A probability forecast or probabilistic classifier is reliable or calibrated if the predicted probabilities are matched by ex post observed frequencies, as examined visually in reliability diagrams. The classical binning and counting approach to plotting reliability diagrams has been hampered by a lack of stability under unavoidable, ad hoc implementation decisions. Here, we introduce the CORP approach, which generates provably statistically consistent, optimally binned, and reproducible reliability diagrams in an automated way. CORP is based on nonparametric isotonic regression and implemented via the pool-adjacent-violators (PAV) algorithm-essentially, the CORP reliability diagram shows the graph of the PAV-(re)calibrated forecast probabilities. The CORP approach allows for uncertainty quantification via either resampling techniques or asymptotic theory, furnishes a numerical measure of miscalibration, and provides a CORP-based Brier-score decomposition that generalizes to any proper scoring rule. We anticipate that judicious uses of the PAV algorithm yield improved tools for diagnostics and inference for a very wide range of statistical and machine learning methods.
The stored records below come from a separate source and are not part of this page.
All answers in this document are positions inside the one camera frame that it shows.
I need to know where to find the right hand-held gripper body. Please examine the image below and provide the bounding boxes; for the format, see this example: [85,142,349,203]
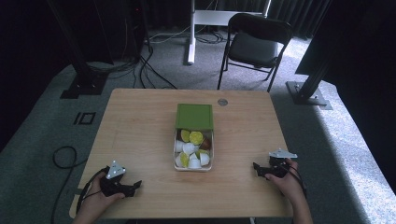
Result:
[263,147,299,179]

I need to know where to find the pile of white capsules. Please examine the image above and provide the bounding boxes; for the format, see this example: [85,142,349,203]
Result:
[175,139,211,170]

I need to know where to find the pale floor cables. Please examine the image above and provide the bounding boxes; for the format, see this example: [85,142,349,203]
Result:
[148,25,226,45]

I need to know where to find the bundle of black cables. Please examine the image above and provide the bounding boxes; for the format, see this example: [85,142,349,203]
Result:
[87,43,178,91]

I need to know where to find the left hand-held gripper cable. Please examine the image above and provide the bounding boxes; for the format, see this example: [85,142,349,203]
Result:
[75,167,110,216]

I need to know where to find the black floor cable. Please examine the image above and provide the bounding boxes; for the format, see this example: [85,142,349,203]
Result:
[50,146,89,224]

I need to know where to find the clear plastic box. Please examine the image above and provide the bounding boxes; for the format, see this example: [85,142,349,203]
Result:
[173,127,215,173]

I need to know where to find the right hand-held gripper cable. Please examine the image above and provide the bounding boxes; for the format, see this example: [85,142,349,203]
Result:
[279,159,308,199]

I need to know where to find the black folding chair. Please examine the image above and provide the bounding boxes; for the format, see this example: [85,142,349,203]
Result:
[217,12,294,93]

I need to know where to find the green box lid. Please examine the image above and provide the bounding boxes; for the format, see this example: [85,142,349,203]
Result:
[175,103,215,131]

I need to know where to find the black metal stand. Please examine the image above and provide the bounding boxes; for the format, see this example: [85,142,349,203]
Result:
[285,46,333,111]
[46,0,109,100]

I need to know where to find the person's right hand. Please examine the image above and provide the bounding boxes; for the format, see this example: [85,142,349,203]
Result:
[264,158,307,207]

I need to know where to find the person's left hand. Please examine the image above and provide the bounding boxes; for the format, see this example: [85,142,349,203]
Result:
[78,172,126,217]

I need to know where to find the hand-held gripper cable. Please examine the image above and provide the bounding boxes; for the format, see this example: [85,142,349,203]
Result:
[75,167,110,216]
[279,159,308,199]

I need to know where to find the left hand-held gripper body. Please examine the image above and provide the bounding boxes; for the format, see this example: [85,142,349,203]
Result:
[99,160,137,198]

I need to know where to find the black curtain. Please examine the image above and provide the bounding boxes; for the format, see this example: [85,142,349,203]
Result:
[214,0,332,40]

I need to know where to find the white desk frame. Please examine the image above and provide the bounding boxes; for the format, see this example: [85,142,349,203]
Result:
[186,0,273,65]

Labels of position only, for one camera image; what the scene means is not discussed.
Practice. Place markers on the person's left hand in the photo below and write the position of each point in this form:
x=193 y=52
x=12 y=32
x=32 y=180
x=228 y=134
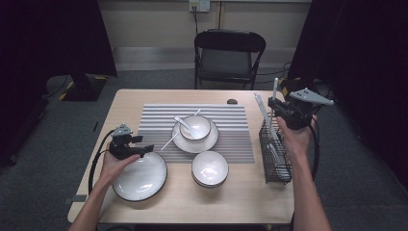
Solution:
x=115 y=170

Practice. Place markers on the white plate with dark rim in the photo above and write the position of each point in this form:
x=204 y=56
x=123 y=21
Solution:
x=195 y=147
x=144 y=179

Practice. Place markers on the white bowl with dark rim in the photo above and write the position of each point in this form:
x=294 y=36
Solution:
x=208 y=166
x=208 y=187
x=202 y=128

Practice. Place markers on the person's right hand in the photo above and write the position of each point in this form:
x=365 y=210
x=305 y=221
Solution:
x=300 y=141

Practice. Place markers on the black stand base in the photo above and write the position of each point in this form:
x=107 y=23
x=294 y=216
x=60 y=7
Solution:
x=288 y=85
x=83 y=91

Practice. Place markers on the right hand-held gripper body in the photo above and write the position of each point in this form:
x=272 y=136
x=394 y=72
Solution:
x=298 y=117

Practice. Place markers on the black curtain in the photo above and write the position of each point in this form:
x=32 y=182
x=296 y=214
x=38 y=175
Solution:
x=48 y=32
x=369 y=64

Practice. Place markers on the thin wall conduit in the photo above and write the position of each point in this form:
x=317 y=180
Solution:
x=219 y=16

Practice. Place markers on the small black strip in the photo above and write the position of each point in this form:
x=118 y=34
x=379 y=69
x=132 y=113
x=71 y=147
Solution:
x=95 y=126

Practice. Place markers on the dark round object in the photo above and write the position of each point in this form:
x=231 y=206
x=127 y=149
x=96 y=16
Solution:
x=232 y=102

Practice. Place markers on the black folding chair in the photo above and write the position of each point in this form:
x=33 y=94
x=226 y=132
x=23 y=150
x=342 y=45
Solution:
x=229 y=41

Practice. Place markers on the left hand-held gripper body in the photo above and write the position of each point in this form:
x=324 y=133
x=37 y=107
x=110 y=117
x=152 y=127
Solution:
x=123 y=147

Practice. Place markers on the white wall outlet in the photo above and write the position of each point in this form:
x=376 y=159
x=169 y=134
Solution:
x=203 y=5

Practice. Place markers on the grey tape piece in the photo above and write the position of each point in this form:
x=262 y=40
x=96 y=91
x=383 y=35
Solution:
x=78 y=198

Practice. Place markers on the grey striped placemat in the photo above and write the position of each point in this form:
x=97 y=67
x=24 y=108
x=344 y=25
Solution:
x=231 y=144
如果预测概率与事后观察到的频率相匹配,即通过可靠性图进行直观检查,则概率预测或概率分类器是可靠或校准的。经典的分箱和计数方法绘制可靠性图受到不可避免的特定实现决策下缺乏稳定性的阻碍。在这里,我们引入了 CORP 方法,该方法以自动化的方式生成可证明在统计上一致、最优分箱和可重复的可靠性图。CORP 基于非参数单调回归,并通过池邻域违反者(PAV)算法实现 - 本质上,CORP 可靠性图显示了 PAV-(重新)校准预测概率的图形。CORP 方法允许通过重采样技术或渐近理论进行不确定性量化,提供了校准不足的数值度量,并提供了基于 CORP 的 Brier 得分分解,可推广到任何适当的评分规则。我们预计,明智地使用 PAV 算法将为非常广泛的统计和机器学习方法提供改进的诊断和推理工具。